What’s the Difference Between Viruses and Malware?
Difference Between Viruses and Malware
These days many of us talk about like malware and spyware a lot more than the virus. Have you ever wondered what exactly are all these?
Beginning with to understand what a virus is we will start with the original biological meaning of the word.
Biological viruses like the ones that can make you sick are parasitic. They inject their code in this case either DNA or RNA into a host cell as a means of replication this code causes the cell to make a ton of copies of the virus and ultimately burst to send new viruses everywhere. Computer Viruses operate via a similar principle unlike some forms of malware which are fully executable programs.
Viruses tend to be smaller pieces of code that confused with other programs or files and only replicate when conditions are right. So they can be triggered by a particular date and time opening a certain program or even hitting a certain amount of disk usage. After a virus is triggered, it will try to copy itself and spread infecting other files and programs along the way sometimes over a network and just like real viruses these virus copies can be a little different from the original making it hard for antivirus software to eliminate them. Some even come encrypted making detection even more complicated.

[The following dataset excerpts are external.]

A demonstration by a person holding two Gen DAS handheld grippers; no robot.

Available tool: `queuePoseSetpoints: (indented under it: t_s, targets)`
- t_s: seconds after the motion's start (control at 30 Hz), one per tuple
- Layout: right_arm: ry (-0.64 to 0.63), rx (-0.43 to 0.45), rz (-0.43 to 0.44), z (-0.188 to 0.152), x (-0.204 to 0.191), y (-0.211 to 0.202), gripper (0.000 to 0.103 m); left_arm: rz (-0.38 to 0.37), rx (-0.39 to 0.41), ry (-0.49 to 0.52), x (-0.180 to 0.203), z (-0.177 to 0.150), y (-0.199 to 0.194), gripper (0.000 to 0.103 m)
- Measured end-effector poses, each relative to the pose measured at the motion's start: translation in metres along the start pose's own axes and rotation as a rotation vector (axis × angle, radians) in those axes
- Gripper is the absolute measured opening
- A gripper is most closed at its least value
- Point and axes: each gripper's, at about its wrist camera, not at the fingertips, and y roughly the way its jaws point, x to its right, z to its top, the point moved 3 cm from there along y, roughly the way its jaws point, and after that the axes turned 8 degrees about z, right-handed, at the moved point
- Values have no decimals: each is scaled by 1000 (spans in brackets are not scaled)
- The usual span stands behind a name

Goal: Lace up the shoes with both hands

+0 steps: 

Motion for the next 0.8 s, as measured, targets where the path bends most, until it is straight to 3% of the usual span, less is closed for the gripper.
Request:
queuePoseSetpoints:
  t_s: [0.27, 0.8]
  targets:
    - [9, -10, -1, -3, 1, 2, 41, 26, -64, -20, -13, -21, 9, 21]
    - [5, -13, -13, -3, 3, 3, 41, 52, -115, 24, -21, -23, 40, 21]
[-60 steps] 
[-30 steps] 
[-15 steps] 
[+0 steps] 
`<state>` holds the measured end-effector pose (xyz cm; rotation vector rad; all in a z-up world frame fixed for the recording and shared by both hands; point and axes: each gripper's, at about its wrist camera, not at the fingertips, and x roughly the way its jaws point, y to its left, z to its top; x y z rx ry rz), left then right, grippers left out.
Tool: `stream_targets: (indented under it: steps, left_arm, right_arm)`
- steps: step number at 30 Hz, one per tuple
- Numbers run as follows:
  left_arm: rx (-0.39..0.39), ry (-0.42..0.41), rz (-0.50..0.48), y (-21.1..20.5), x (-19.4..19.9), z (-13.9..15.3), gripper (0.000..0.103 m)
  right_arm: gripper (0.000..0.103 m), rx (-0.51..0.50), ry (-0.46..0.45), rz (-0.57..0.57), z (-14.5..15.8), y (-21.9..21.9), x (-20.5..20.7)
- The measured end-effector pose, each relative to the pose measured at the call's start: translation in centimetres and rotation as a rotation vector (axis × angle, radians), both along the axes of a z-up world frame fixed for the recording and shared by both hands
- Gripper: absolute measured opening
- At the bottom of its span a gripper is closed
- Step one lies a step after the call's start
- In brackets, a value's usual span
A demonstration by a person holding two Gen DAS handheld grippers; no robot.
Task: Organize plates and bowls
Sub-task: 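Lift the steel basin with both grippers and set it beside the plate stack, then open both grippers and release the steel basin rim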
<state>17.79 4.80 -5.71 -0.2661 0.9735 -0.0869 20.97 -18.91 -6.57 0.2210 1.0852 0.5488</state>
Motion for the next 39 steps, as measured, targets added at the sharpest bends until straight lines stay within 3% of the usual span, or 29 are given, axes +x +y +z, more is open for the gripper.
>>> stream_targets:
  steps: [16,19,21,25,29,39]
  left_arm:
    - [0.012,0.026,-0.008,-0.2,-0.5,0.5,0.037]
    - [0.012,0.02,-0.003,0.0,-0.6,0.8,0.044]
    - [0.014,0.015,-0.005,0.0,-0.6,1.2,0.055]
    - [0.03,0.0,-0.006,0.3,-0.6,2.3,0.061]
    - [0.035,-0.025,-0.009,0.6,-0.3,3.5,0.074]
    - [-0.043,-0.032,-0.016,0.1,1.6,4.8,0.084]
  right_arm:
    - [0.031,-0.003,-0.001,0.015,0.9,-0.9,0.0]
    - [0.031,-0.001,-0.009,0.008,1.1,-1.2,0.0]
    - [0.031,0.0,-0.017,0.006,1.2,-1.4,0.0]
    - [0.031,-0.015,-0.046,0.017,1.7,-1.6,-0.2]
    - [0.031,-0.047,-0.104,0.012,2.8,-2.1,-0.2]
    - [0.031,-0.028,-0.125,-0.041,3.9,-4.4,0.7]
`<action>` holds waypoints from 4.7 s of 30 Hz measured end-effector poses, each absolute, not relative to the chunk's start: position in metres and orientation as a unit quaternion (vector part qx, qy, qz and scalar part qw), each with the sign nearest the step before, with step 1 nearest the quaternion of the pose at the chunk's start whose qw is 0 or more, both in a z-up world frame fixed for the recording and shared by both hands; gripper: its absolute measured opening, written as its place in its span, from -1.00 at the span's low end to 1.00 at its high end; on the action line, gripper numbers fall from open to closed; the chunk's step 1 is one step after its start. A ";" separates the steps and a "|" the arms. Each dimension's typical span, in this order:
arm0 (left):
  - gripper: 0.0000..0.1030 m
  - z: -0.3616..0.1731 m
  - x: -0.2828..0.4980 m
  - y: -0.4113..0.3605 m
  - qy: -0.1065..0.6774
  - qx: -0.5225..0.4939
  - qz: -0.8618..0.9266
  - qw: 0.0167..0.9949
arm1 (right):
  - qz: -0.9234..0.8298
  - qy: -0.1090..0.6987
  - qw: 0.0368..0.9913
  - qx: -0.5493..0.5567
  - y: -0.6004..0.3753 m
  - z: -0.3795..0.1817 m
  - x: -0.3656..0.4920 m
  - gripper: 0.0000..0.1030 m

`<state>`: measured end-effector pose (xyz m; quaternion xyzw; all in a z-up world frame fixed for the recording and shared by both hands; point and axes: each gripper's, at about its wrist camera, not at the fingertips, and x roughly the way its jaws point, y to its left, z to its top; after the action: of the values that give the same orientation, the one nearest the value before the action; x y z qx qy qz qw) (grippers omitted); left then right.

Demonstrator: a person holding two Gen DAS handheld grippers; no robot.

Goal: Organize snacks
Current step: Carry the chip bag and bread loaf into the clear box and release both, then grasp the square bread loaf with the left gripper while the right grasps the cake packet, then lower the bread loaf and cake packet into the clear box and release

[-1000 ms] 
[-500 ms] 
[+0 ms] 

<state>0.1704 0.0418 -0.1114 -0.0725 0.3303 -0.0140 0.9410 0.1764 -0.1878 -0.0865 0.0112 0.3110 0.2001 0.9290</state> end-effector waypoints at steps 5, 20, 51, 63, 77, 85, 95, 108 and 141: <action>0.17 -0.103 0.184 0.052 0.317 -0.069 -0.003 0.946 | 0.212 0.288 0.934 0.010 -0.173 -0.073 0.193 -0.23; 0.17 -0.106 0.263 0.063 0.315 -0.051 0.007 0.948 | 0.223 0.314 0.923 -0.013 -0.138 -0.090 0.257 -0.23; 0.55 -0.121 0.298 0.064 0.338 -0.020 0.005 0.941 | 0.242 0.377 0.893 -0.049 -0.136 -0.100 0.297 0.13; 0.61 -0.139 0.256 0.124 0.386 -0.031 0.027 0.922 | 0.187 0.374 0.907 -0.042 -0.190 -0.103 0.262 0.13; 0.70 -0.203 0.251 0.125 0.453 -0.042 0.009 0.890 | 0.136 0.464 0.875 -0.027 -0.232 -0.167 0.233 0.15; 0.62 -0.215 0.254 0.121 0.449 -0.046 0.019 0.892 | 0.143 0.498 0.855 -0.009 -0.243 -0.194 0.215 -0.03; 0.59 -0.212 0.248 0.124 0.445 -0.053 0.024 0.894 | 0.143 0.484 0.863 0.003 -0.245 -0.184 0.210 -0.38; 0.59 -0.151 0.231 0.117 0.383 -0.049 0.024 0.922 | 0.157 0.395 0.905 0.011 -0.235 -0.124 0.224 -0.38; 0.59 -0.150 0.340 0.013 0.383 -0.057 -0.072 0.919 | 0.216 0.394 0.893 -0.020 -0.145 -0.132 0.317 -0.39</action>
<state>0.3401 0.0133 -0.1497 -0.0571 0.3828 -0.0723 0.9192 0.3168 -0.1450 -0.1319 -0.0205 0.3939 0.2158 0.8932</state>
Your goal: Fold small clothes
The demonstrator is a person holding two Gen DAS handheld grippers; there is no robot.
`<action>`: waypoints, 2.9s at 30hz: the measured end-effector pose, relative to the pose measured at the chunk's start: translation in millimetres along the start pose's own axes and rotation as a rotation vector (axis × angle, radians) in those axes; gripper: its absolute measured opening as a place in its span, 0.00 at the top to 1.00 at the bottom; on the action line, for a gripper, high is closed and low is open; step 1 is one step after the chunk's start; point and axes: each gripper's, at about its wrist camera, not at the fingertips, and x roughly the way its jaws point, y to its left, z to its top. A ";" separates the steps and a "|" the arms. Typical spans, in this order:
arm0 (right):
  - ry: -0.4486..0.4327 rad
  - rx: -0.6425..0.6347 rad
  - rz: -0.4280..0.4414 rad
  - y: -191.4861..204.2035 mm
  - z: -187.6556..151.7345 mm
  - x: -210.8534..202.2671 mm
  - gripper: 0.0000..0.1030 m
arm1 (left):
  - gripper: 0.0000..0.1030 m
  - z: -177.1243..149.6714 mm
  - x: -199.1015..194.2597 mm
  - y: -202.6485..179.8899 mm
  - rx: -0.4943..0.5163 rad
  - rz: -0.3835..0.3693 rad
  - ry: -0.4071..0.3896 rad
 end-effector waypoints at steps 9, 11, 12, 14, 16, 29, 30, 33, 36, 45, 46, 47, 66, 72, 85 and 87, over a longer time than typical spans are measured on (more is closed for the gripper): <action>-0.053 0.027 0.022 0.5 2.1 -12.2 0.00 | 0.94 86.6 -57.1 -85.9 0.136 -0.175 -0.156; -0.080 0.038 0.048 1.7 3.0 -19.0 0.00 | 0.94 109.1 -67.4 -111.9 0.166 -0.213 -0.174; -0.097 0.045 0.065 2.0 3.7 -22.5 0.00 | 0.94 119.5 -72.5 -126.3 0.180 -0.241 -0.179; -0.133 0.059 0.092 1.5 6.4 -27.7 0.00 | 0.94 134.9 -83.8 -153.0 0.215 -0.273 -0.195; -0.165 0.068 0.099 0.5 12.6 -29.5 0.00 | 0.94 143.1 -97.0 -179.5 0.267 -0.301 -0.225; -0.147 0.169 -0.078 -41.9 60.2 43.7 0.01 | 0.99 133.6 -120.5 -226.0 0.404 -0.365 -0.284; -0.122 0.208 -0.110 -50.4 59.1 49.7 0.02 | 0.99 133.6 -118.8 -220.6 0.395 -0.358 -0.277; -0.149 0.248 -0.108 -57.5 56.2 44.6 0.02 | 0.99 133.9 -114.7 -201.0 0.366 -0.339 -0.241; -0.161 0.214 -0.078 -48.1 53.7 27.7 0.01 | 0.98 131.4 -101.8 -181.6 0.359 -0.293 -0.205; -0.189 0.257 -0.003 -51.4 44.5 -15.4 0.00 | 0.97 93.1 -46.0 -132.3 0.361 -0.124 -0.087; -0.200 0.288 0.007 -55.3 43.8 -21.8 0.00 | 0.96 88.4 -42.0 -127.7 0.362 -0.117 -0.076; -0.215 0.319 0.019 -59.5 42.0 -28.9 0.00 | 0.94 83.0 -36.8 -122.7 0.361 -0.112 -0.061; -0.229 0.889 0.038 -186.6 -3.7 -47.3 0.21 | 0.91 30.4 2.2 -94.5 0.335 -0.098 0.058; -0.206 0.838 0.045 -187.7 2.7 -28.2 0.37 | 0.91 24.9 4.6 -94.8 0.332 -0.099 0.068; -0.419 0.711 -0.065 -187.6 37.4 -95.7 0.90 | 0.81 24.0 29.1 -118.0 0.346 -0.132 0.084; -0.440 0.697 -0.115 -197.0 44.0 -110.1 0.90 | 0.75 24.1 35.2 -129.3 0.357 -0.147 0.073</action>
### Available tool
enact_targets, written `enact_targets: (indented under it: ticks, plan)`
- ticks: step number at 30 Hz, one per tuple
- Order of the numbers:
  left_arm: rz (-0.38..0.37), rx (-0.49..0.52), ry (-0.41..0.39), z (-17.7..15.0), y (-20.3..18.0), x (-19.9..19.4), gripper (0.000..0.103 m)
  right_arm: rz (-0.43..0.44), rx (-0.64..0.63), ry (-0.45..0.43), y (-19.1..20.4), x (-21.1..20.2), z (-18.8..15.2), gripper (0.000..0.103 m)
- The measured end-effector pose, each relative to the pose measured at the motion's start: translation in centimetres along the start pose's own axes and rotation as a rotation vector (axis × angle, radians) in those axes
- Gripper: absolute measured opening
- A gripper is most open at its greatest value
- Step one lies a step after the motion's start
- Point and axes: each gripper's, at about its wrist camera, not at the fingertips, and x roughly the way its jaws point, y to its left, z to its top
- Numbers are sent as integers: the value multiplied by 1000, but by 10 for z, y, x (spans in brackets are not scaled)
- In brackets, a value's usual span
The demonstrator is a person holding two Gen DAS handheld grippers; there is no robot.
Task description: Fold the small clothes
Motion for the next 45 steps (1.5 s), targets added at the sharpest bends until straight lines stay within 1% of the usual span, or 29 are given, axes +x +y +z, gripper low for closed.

A computer virus can contain a payload that will cause some effect which could be anything from just displaying a joke to permanently corrupting your important data.
To make it simple now, Malware is any computer infection, which includes viruses and malicious software. Since other types of malware can cause these annoying effects, many people have used the terms virus and malware interchangeably, but this is incorrect. Much modern malware like ransomware and adware are also standalone programs that can be passed around and executed on their own.